Wesentlicher Grund für die Notwendigkeit der Jagd besteht in der Wiederherstellung und Sicherung unseres naturnähesten Lebens- und Wirtschaftsraums Wald. Überhöhte Schalenwildbestände verursachen landesweit untragbare Schäden an unseren Wäldern. Durch bevorzugten Verbiß der ökologisch und ökonomisch wichtigen Mischbaumarten wird auf großen Flächen der Umbau instabiler Nadelholzreinbestände verhindert. Die natürliche Verjüngung des auch landeskulturell unersetzlichen Bergmischwalds in Schutzwaldregionen im Gebirge ist nahezu unmöglich. Eine waldfreundliche, lebensraumorientierte Jagd als unerläßliche Voraussetzung naturnaher Waldentwicklung ist die wichtigste jagdliche Aufgabe der Zukunft.

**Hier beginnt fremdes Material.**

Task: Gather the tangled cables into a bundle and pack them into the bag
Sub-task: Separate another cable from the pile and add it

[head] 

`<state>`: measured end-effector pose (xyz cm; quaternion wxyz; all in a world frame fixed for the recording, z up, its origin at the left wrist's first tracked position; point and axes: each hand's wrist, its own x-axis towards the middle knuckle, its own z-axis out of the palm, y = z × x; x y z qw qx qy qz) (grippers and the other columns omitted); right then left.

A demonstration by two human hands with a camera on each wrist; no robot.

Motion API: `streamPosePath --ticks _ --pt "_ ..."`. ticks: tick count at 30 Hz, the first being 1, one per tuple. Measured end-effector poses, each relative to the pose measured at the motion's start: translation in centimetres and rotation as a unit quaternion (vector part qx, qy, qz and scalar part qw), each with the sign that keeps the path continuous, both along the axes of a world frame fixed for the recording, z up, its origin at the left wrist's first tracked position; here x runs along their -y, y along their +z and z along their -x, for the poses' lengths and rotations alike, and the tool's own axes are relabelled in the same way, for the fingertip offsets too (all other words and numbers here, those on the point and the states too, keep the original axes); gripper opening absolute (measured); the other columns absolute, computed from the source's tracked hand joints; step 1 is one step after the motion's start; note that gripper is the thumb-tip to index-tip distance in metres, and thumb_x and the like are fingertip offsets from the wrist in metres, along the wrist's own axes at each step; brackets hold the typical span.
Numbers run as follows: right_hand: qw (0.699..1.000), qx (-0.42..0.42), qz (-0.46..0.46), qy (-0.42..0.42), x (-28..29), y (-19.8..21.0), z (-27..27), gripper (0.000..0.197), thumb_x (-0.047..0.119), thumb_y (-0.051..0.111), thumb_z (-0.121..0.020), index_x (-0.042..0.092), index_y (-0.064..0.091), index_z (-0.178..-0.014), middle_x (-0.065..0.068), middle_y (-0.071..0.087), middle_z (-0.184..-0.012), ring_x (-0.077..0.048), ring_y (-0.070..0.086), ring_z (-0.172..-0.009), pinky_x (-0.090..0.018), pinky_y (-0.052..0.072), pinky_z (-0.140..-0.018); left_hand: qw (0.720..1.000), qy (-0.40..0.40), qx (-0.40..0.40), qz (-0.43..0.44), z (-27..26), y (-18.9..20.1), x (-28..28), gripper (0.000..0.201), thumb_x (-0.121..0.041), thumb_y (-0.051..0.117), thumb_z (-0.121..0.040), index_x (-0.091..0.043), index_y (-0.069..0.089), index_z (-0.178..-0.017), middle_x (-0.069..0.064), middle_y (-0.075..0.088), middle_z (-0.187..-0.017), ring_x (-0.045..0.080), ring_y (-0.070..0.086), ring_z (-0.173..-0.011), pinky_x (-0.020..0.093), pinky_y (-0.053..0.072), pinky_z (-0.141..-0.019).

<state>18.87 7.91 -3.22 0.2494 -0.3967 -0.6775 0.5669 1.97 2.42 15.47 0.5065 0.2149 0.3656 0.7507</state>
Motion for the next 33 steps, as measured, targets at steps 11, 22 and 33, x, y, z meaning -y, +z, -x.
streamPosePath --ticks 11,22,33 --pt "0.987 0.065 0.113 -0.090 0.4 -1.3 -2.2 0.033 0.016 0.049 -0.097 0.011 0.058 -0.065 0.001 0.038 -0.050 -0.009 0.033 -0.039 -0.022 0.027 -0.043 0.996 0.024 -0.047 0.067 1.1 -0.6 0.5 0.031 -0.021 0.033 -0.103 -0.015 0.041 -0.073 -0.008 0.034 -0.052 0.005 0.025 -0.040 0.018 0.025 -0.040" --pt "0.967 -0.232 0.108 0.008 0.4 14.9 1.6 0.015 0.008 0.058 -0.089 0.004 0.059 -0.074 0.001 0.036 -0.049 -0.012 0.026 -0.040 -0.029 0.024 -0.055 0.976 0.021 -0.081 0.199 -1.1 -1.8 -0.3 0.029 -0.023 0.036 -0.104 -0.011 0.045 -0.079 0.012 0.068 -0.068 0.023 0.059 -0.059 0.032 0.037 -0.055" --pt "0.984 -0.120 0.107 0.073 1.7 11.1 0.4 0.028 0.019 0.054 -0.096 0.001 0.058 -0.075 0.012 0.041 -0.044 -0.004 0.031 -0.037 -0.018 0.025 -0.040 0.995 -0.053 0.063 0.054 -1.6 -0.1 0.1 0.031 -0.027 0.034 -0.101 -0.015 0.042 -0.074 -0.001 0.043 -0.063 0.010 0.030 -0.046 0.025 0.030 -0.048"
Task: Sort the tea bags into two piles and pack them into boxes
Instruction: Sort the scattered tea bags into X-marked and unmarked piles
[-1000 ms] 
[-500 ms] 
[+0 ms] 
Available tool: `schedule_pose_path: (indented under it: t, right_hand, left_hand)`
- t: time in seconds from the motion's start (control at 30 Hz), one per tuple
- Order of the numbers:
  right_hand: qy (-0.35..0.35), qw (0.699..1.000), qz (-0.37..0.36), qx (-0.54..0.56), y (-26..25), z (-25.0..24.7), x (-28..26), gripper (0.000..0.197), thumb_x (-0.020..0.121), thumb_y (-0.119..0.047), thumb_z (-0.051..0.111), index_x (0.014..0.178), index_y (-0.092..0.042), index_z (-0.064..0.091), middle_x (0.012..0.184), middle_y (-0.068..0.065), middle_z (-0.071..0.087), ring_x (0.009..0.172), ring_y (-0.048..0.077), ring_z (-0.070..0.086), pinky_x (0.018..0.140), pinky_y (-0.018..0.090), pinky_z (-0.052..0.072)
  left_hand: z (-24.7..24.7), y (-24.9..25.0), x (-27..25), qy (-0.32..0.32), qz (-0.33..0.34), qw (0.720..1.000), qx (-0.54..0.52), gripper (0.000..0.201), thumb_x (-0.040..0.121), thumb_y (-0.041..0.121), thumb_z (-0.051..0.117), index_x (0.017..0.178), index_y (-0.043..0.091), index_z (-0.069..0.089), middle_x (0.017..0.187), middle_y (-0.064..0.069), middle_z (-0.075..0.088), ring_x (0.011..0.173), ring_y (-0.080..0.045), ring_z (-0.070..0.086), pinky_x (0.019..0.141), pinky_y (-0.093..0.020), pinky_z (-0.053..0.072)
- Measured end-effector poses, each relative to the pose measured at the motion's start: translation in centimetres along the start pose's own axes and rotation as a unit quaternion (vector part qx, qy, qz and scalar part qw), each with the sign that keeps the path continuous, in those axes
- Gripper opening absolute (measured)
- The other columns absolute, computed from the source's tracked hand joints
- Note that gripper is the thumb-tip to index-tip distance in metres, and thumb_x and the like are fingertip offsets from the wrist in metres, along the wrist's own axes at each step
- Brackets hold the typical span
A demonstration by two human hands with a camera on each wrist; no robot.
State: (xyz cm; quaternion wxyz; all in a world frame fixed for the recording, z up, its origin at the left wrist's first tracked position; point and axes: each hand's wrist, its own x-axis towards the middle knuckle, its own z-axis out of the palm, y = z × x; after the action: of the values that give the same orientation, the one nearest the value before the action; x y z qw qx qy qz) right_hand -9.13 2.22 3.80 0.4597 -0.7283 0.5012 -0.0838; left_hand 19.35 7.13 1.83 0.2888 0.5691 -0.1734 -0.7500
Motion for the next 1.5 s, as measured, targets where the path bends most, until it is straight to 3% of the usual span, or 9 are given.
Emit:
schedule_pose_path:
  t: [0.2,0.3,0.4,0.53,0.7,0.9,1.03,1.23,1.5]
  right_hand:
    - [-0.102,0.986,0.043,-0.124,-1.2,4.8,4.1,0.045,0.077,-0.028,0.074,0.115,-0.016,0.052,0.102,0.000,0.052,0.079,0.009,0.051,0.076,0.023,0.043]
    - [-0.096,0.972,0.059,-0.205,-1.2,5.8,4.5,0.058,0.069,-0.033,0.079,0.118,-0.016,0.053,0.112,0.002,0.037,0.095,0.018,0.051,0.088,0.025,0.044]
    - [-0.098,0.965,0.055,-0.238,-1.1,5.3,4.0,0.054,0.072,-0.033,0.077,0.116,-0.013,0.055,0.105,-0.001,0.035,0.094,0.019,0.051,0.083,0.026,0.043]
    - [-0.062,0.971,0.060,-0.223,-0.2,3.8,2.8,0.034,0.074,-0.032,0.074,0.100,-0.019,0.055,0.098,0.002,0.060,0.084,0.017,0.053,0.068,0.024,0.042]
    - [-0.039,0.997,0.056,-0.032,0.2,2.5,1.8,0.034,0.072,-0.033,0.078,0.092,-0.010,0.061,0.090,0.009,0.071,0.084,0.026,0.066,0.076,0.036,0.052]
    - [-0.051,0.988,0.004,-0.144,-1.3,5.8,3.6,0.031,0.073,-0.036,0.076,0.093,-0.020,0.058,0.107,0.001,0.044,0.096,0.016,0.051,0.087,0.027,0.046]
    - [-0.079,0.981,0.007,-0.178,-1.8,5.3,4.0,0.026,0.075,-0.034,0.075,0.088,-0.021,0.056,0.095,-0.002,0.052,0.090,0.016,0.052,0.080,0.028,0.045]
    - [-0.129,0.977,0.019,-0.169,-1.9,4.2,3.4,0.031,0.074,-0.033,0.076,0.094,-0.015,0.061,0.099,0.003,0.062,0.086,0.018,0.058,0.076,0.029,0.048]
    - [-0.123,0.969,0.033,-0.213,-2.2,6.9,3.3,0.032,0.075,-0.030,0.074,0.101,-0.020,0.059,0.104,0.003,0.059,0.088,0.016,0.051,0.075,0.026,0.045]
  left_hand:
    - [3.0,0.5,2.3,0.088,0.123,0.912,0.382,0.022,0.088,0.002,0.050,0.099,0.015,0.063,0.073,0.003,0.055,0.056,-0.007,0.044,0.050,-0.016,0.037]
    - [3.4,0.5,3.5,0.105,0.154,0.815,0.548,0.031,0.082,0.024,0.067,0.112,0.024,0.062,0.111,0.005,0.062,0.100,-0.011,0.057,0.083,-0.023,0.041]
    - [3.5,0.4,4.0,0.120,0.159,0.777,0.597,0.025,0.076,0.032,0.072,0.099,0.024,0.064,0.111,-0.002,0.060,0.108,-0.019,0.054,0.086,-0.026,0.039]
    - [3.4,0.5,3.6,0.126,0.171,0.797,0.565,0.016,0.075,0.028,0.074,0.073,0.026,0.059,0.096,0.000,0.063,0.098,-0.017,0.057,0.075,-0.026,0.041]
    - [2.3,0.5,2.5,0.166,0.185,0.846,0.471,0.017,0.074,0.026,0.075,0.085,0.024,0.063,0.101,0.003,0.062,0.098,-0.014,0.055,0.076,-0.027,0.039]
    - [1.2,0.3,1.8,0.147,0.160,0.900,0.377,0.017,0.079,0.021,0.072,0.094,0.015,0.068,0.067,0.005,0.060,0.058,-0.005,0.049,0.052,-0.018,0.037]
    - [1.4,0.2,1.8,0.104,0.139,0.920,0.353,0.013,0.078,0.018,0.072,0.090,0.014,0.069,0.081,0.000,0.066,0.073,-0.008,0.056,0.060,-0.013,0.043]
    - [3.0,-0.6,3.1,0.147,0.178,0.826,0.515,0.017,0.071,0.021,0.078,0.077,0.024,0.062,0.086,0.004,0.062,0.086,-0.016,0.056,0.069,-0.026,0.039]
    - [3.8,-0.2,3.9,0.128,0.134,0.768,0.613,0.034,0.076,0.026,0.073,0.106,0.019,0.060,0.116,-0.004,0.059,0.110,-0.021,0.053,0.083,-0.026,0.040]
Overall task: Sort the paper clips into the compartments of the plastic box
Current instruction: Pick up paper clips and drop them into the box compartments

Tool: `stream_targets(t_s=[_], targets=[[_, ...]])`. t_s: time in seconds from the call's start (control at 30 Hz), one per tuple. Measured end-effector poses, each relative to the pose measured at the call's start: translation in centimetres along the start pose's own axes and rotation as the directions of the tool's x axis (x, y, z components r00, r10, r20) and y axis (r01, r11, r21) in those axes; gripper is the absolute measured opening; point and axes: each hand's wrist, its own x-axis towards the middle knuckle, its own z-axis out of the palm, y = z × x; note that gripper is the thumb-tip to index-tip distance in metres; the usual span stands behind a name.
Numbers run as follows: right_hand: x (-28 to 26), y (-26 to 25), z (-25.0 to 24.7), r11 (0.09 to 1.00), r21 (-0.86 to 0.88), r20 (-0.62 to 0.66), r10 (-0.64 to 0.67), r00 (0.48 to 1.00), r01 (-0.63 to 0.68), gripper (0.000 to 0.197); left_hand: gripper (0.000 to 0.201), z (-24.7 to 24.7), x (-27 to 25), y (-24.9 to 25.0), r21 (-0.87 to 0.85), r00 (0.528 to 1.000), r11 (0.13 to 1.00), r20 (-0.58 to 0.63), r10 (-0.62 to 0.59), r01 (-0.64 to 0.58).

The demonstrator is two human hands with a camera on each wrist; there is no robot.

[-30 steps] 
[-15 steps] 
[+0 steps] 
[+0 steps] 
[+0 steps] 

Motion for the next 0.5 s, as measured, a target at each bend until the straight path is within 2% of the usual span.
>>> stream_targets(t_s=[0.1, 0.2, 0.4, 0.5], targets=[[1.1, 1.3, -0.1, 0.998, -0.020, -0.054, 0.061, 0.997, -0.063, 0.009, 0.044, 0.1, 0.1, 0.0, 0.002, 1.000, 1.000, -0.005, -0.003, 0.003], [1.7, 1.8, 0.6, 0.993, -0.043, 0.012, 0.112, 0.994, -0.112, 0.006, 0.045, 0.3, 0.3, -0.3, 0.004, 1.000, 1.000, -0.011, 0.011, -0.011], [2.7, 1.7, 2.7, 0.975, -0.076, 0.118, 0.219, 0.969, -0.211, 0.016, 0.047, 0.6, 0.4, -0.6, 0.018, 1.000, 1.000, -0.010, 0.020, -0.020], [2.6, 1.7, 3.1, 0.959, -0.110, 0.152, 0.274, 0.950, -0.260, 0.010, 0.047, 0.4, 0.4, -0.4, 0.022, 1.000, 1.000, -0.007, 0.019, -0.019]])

Der Erhalt und die Wiederherstellung naturnaher Wälder sind in Mitteleuropa ohne Jagd nicht möglich.

Solange in der Gesellschaft der Verzehr von Fleisch und das dazu unerläßliche Töten von Tieren akzeptiert und für notwendig erachtet werden, befindet sich die Nutzung von artgerecht und in Freiheit lebenden Tieren durch eine ökologisch verträgliche, ethisch verantwortungsvolle und handwerklich saubere Jagd im Einklang mit den gesellschaftlichen Prämissen.

Eine Naturnutzung durch Jagdausübung ist in Deutschland an das Eigentum von Grund und Boden gebunden, die Abschaffung der Jagd würde eine Änderung dieses Grundrechtes erfordern und müßte den Inhabern des Jagdrechts entschädigt werden.

 

Elisabeth Emmert ist Vorsitzende des Bundesverbandes der Ökologischen Jagdvereine.